Yeah no thanks I don't think companies should hand out rootkits to unsuspecting users.

Of course this is capitalist laziness that will envelop the entire proprietary games industry, the only way to kick out cheaters is better net code and actually scaled moderation, but those things cost money and maintnence (as well as dedicated playerbase).

To think otherwise is to boot lick these multi-million dollar corporations.

[–] Aurix@lemmy.world -4 points 10 months ago (1 children)

What a terrible, uneducated comment. The anti-cheat solutions cost developers tons of money. Better netcode to disable wall hacking? Do you just randomly create arguments for your point? There is already as much engine and netcode obfuscation as feasible, strategy games render only few units into the fog of war. You need first a big enough barrier before you collapse the labour intensive moderation which can yield false positives.

Something something capitalism bad.

[–] jaeme@lemmy.ml 4 points 10 months ago* (last edited 10 months ago) (1 children)

Whatever you say, at least I'm not the one advocating for people to install spyware from any Tom, Dick and Harry that claims it will "fix cheating"

The other solution is to simply not play those games.

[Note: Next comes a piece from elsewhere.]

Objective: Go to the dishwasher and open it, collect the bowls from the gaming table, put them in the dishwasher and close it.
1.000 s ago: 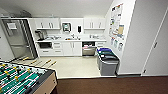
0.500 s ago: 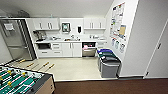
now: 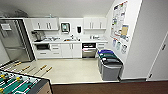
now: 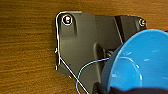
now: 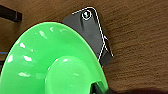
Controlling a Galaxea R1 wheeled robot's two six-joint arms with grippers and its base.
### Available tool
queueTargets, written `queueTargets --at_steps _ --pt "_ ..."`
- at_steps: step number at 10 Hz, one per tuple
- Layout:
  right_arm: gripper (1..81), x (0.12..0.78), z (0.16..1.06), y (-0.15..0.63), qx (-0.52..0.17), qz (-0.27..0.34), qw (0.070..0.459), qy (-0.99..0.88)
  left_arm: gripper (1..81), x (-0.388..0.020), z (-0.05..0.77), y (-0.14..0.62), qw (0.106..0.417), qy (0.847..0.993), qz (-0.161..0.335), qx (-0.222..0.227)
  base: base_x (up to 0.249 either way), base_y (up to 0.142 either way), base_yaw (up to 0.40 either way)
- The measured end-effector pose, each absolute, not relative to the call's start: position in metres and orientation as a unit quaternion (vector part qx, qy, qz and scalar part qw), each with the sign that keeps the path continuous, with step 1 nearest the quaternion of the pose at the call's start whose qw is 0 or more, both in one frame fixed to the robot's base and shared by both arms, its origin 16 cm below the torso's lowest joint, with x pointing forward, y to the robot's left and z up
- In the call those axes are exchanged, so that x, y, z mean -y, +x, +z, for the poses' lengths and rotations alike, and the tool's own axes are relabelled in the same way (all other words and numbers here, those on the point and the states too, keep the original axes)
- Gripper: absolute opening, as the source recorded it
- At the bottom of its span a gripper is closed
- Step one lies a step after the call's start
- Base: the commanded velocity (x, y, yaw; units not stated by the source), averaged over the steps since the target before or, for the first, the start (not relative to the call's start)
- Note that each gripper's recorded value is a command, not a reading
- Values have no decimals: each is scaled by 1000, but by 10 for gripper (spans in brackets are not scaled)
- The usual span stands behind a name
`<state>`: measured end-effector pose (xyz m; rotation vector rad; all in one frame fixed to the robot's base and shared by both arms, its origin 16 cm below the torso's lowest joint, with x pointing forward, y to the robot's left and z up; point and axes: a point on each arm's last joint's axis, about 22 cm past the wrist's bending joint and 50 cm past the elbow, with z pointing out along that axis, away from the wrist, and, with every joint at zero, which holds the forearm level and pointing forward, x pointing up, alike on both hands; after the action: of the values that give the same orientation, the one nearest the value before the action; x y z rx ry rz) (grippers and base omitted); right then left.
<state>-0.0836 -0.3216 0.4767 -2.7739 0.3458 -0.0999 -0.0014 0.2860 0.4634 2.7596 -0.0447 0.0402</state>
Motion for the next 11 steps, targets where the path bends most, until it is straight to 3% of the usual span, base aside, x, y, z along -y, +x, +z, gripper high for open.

It's bad enough that the game itself is nonfree, but if it has DRM/relies on a nonfree network service then it should be ostracized.

But those things require having a spine, so I doubt you'd like them.

[–] Aurix@lemmy.world -4 points 10 months ago

It is not a claim, it is a fact the cheating hurdle is higher. You clearly are not the target demographic, not affected by cheats and not interested, so you really should not tell others what to do with their hobbies.